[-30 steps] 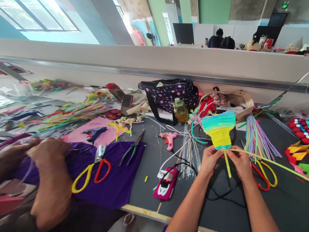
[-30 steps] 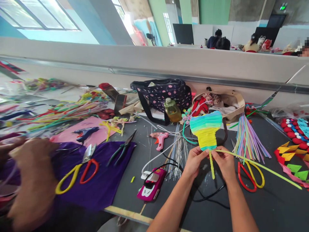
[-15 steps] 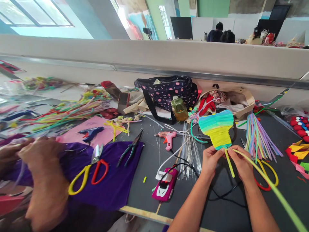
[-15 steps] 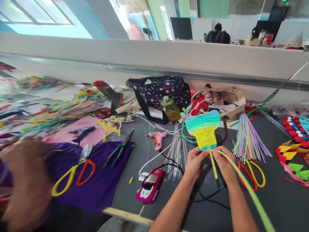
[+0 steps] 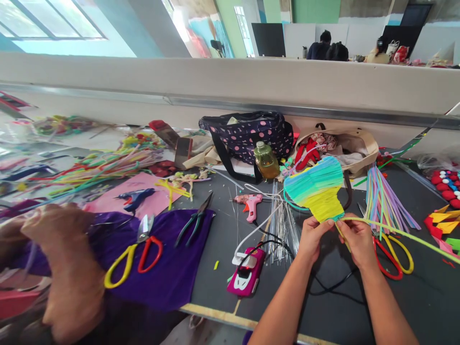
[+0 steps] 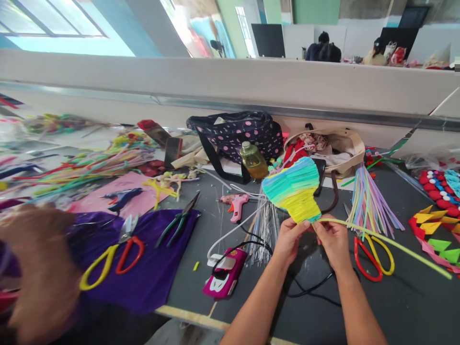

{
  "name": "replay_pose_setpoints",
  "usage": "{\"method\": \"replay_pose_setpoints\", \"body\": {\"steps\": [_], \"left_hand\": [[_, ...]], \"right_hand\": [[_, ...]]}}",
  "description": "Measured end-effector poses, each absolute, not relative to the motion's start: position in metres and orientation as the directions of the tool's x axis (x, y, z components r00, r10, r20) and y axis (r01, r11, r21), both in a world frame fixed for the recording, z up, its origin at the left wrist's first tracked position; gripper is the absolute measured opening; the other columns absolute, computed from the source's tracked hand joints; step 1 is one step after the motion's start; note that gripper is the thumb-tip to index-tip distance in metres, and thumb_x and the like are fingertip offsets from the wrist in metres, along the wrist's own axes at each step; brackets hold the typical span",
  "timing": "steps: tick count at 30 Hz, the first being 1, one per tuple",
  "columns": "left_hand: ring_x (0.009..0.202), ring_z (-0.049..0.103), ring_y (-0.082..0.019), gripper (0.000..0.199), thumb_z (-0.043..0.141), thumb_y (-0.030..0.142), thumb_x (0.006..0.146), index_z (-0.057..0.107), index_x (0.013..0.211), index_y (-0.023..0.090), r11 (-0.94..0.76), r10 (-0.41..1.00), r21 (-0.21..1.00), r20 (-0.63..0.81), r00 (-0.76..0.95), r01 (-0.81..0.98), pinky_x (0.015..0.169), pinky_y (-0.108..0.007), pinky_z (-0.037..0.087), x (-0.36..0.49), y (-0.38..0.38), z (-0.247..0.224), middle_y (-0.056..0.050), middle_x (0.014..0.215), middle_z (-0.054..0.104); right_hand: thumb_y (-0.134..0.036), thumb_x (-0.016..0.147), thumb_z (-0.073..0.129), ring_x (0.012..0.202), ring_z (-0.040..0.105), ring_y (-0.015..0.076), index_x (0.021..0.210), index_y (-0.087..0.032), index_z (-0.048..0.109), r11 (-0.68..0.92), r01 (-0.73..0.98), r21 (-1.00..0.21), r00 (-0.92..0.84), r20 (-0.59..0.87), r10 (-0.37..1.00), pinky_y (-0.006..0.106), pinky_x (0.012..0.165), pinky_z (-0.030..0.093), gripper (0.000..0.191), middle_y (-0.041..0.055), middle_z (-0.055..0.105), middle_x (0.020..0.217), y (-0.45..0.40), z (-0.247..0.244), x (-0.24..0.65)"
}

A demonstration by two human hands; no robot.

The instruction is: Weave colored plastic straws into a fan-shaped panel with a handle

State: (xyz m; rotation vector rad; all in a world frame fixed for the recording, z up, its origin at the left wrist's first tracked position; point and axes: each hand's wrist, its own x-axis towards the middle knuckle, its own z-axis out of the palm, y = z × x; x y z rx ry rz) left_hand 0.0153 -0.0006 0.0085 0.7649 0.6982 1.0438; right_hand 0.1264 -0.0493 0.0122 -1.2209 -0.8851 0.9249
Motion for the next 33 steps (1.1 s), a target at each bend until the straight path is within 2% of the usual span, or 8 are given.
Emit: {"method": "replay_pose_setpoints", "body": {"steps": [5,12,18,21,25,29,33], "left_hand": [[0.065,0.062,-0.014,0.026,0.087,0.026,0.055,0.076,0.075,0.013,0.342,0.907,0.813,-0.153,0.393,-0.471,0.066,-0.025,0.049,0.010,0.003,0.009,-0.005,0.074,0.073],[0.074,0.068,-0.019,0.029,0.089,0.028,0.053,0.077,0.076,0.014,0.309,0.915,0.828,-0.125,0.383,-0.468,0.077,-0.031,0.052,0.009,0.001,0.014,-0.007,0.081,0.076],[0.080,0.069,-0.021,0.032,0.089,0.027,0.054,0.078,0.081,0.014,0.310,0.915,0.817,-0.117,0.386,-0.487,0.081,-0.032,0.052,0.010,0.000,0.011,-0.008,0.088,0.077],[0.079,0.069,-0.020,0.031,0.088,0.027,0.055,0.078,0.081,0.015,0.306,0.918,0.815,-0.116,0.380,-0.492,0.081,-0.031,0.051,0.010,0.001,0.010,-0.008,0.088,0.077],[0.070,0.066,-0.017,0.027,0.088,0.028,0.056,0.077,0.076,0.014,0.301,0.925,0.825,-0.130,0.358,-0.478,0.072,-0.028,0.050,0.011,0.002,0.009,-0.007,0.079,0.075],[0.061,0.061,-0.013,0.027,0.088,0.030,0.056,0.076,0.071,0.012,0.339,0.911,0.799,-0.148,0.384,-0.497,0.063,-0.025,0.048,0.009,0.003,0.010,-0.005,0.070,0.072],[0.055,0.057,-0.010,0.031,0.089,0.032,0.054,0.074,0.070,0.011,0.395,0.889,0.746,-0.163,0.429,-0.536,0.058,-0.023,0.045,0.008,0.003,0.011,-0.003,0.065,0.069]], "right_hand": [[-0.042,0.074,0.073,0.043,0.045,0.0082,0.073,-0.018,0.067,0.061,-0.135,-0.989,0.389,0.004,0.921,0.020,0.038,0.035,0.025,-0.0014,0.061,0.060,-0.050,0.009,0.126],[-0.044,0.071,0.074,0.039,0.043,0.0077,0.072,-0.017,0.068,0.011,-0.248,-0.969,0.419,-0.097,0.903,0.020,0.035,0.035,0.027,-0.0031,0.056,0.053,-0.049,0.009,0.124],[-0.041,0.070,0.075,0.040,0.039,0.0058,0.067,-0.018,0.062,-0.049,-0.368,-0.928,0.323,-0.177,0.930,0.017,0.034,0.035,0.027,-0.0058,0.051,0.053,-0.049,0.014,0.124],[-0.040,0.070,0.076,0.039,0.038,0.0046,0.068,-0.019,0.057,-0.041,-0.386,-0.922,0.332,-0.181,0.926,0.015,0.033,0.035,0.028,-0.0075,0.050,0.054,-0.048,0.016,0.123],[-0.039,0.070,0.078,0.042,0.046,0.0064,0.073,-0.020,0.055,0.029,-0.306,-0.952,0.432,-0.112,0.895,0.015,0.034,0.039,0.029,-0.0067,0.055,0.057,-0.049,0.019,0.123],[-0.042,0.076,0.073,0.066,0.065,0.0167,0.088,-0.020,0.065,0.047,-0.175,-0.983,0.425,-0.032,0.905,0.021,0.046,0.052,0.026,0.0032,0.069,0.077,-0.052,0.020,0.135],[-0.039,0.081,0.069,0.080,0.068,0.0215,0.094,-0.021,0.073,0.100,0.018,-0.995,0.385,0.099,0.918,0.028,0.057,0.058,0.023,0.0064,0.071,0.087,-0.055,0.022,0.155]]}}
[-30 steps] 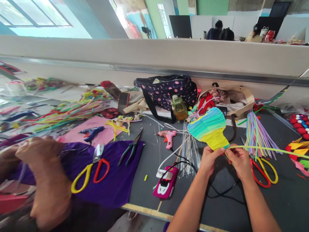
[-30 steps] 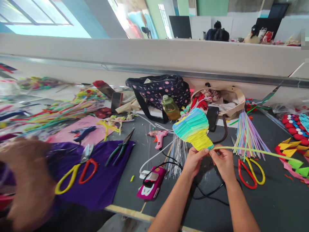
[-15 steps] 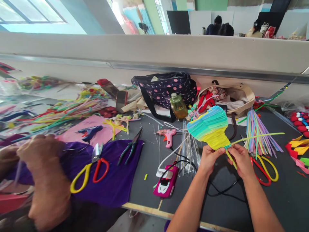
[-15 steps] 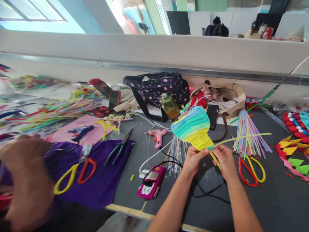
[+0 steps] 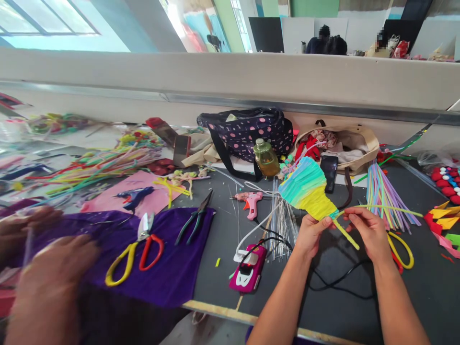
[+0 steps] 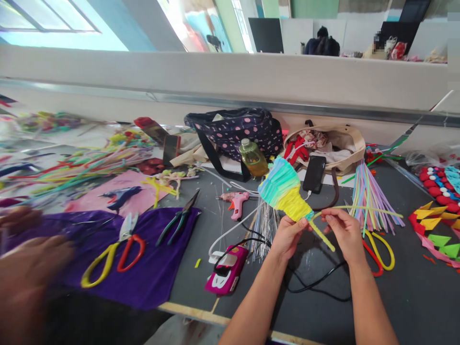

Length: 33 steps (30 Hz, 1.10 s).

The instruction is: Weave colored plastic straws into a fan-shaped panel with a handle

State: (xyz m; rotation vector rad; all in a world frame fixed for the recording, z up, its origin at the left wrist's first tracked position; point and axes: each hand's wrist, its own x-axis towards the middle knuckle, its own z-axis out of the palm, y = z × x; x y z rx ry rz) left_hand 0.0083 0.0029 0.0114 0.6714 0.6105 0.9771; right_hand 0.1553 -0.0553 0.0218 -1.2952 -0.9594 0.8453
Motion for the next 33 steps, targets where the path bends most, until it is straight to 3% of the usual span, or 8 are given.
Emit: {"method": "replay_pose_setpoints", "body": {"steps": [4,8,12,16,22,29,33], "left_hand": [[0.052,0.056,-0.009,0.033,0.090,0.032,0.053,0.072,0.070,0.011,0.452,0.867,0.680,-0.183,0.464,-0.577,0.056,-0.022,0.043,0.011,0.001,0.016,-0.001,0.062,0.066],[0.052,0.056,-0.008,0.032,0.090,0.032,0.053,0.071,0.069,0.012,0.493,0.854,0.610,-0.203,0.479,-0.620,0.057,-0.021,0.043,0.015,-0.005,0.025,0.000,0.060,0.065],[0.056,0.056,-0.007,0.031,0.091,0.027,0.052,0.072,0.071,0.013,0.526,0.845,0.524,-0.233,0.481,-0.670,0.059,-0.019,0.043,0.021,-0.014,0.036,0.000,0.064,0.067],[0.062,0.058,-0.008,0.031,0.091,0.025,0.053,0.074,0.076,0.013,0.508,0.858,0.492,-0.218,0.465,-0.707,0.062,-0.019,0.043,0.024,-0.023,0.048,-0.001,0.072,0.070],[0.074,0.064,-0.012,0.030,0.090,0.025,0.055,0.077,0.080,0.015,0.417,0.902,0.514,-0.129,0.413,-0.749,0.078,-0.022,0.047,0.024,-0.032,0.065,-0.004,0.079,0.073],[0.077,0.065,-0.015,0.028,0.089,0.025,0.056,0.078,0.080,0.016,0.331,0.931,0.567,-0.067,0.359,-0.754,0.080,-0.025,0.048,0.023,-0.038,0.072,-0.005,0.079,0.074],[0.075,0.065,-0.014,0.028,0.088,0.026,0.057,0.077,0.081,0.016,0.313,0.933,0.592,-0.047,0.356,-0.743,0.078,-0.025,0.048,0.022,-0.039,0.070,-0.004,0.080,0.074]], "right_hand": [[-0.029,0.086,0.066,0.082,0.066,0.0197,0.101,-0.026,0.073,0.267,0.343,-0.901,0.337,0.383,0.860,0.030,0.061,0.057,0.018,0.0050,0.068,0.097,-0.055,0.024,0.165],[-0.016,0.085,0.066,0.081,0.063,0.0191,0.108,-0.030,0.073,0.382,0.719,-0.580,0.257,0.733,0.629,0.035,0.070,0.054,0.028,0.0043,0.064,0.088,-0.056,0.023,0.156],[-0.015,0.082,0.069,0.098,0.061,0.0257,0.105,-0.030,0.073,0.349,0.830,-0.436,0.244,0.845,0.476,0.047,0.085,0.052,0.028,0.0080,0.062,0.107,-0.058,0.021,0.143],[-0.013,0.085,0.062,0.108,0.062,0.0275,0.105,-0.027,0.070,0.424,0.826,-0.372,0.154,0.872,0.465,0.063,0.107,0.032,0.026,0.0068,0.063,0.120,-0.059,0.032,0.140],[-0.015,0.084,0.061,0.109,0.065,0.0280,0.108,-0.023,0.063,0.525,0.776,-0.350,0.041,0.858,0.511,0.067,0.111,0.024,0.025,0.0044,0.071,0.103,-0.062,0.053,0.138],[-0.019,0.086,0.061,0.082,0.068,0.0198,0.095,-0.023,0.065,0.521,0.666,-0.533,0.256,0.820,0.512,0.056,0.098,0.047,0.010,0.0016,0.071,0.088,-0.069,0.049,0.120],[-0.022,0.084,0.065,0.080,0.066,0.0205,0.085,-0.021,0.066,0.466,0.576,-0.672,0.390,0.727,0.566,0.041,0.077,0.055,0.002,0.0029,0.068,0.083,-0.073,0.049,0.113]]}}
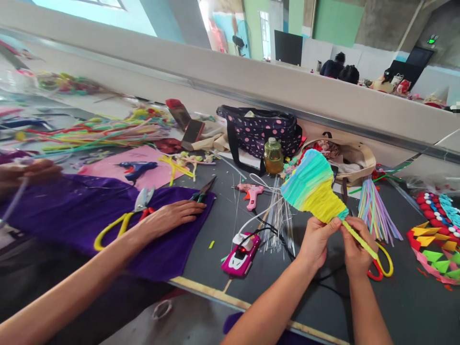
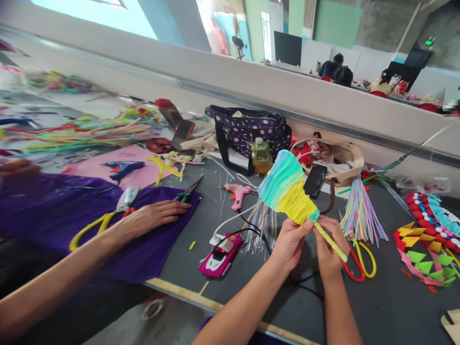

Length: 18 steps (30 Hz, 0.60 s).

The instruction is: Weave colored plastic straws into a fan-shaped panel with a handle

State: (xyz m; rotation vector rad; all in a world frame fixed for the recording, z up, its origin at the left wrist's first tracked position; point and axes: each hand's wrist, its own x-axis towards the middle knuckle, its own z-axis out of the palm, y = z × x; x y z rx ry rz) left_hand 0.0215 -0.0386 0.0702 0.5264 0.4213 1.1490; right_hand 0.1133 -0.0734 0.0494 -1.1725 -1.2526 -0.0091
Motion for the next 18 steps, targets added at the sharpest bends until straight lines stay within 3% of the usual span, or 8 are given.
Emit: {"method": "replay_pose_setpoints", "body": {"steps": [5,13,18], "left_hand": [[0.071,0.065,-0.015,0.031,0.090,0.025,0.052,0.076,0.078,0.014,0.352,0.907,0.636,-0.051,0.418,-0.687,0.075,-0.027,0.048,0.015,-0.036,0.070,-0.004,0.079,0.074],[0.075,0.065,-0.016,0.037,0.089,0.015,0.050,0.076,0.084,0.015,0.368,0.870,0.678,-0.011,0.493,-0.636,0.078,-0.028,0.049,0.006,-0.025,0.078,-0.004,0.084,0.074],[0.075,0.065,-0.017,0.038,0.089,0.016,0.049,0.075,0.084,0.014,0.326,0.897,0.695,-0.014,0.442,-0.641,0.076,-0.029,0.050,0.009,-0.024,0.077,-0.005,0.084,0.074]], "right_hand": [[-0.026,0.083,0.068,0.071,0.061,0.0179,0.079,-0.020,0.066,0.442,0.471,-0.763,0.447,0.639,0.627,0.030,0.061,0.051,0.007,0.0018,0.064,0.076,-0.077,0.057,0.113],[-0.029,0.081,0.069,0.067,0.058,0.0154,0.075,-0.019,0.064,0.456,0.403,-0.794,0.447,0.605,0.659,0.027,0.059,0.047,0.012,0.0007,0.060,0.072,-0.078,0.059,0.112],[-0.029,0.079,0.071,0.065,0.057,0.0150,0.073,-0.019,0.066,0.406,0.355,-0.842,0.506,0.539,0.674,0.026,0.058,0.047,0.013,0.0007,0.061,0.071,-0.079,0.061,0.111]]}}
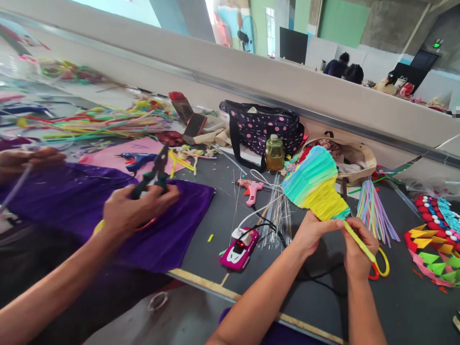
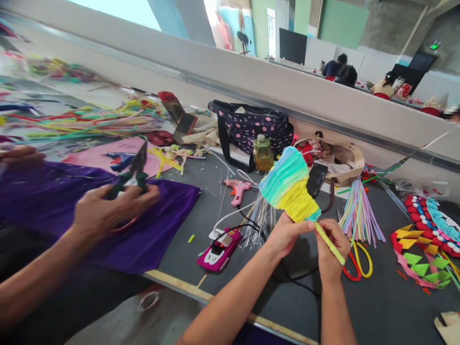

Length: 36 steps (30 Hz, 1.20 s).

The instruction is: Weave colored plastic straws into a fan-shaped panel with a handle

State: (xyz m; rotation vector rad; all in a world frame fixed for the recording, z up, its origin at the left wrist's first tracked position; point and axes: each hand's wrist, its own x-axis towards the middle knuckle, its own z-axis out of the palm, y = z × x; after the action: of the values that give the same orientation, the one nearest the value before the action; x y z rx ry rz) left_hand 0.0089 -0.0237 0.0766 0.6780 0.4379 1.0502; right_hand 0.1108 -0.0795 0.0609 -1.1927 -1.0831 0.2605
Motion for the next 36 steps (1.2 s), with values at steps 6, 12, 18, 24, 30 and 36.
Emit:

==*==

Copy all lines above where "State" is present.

State: (xyz m; rotation vector rad; all in a world frame fixed for the recording, z up, its origin at the left wrist's first tracked position; point and axes: each hand's wrist, its own x-axis towards the middle knuckle, its own z-axis out of the palm, y = z × x; x y z rx ry rz) left_hand 0.0153 -0.0006 0.0085 0.7649 0.6982 1.0438; right_hand 0.1264 -0.0493 0.0122 -1.2209 -0.8851 0.9249
State: (xyz m; rotation vector rad; all in a world frame fixed for the recording, z up, its origin at the left wrist's first tracked position; point and axes: each hand's wrist, its own x-axis towards the middle knuckle, its own z-axis out of the palm, y = z × x; x y z rx ry rz) left_hand 0.0083 0.0029 0.0114 0.6714 0.6105 0.9771; right_hand 0.1553 -0.0553 0.0218 -1.2952 -0.9594 0.8453
State: (xyz m; rotation vector rad; all in a world frame fixed for the recording, z up, its origin at the left wrist's first tracked position; point and axes: each hand's wrist, its own x-axis towards the middle knuckle, its own z-axis out of the palm, y = z × x; x y z rx ry rz) left_hand 0.0215 -0.0386 0.0702 0.5264 0.4213 1.1490; right_hand 0.1133 -0.0734 0.0494 -1.1725 -1.2526 -0.0091
State: (xyz m; rotation vector rad; all in a world frame fixed for the recording, z up, its origin at the left wrist's first tracked position; point and axes: each hand's wrist, its own x-axis towards the middle knuckle, its own z-axis out of the palm, y = z × x; after the action: of the values that give the same orientation, the one nearest the value before the action; x y z rx ry rz) left_hand 0.0089 -0.0237 0.0766 0.6780 0.4379 1.0502; right_hand 0.1108 -0.0795 0.0609 -1.1927 -1.0831 0.2605

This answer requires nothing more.